Hiring Mr. Ingels was an unusual and deliberate choice by Mr. Gillespie, who says he is trying to spur more innovation in the city's architecture. While Vancouver's massive expansion of downtown living has prompted the admiration of city planners around the world, it has also produced criticism that the forest of condo towers is bland and monotonous.

Mr. Ingels, who has rocketed to fame since he started his own architecture firm in 2006, already knew Vancouver and liked its look, unusual for North America or Europe.

"I was pretty blown away by the incredible city of glass," Mr. Ingels said. "But the idea of urban density here has been very narrowly defined."

But Vancouverism had been simplified, for many, to mean a podium of townhouses, with a slim, glass tower above. Mr. Ingels saw a way to take the original idea and move it forward.

Mr. Ingels's tower turns the usual Vancouver model on its head. Instead of a narrow "point" tower that disappears into the sky – the typical form here – he has created a tower that sits on a small base and then broadens out as it rises.

It's been a difficult site to work with because of the bridge, the ramps, and the slope. As well, the city has special requirements for the few buildings it allows to go above its standard height limits. The tall-building policy demands that projects like this one demonstrate that they are architecturally superior and that they enhance the skyline.

But that, Mr. Ingels said, is the kind of challenge he likes. Unlike some architects, whose buildings all fall into a recognizable look, Mr. Ingels prefers to design buildings that respond to the environment around them. He also likes to have fun with his buildings. A recent project, a waste-to-energy plant in Copenhagen, will have a ski slope incorporated into it.

He has described the Vancouver project, in his official statement to the city, as "a contemporary descendant of the Flatiron building in New York city."

So far, Mr.
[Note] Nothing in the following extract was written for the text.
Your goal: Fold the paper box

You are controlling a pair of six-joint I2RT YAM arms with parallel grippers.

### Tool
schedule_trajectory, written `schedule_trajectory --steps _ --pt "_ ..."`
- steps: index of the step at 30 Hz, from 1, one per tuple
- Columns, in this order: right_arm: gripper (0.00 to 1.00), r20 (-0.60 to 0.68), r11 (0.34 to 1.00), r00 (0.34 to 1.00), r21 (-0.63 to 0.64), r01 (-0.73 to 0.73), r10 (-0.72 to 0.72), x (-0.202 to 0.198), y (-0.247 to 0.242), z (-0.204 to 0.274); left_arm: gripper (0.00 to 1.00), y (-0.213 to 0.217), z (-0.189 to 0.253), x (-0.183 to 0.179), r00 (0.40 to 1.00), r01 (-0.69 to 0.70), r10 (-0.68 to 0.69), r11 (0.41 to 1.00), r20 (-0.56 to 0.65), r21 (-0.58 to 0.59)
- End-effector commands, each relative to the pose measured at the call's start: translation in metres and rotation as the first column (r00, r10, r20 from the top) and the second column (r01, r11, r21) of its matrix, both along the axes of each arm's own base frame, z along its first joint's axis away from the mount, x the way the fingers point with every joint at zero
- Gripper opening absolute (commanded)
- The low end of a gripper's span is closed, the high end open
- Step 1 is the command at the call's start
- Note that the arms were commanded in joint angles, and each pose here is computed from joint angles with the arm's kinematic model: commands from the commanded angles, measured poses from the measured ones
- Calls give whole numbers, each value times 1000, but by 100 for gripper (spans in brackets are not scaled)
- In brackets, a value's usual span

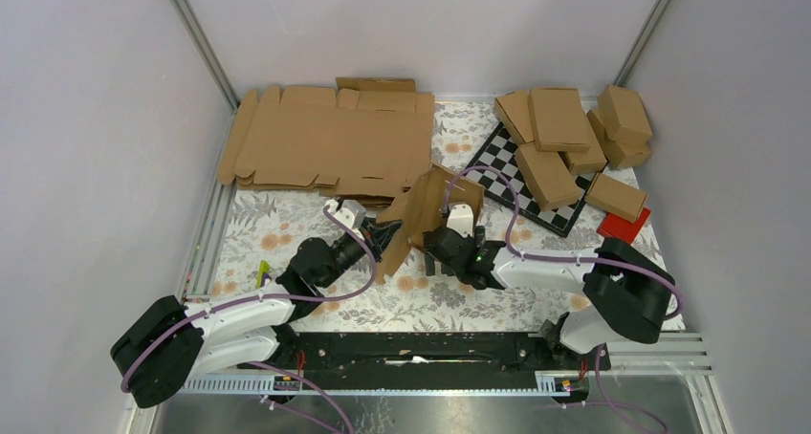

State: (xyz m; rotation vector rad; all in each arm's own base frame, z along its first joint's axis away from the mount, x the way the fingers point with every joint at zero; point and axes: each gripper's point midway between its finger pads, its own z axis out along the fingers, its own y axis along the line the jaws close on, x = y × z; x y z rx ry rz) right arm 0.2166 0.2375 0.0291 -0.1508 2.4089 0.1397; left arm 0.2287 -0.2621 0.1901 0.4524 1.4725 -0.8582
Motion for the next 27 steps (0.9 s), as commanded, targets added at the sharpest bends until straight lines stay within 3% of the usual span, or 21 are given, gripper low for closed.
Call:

Ingels has had a warm welcome in Vancouver, at least from the architecture community. His project has received glowing praise from the city's urban design panel in both rounds of review. It still needs to go through a public hearing and council approval.

Business owners on the downtown stretch of Granville Street are also hopeful the project will create new life and a new identity for that part of the street, which used to be home to lower-end hotels, sex-toy shops and clubs.

"It will help to connect and build on that part of the street," said Charles Gauthier, executive director of the Downtown Vancouver Business Improvement Association.

There are still many practical hurdles to jump, though.

The project sits on a slope with a 7-per-cent grade, which means Mr. Ingels and his team have to come up with unique designs for ground-floor shops so that people can enter at various levels.

Mr. Gillespie's idea of an outdoor art gallery above the street – a street that will function sometimes like a public plaza, sometimes like a road – is also challenging.

And finding the retailers who want to operate in triangular spaces under a bridge will take some creativity, he admits.

"The geometry is difficult for most retailers. The idea is you have to find someone who is willing to break out of that box. It is a little more eclectic."

Mr. Gillespie has a history of pulling off eclectic. He developed the city's famous Woodward's project, which took an old hulk of a department store and remade it into two towers, a university arts department, an office building in the oldest part of the historic store, and a courtyard that is split between an indoor and outdoor plaza.

Projects like that aren't easy and they don't bring home the usual developer's slice of the profit, Mr. Gillespie said.

"I know I am going to have to leave a few dollars on the table here."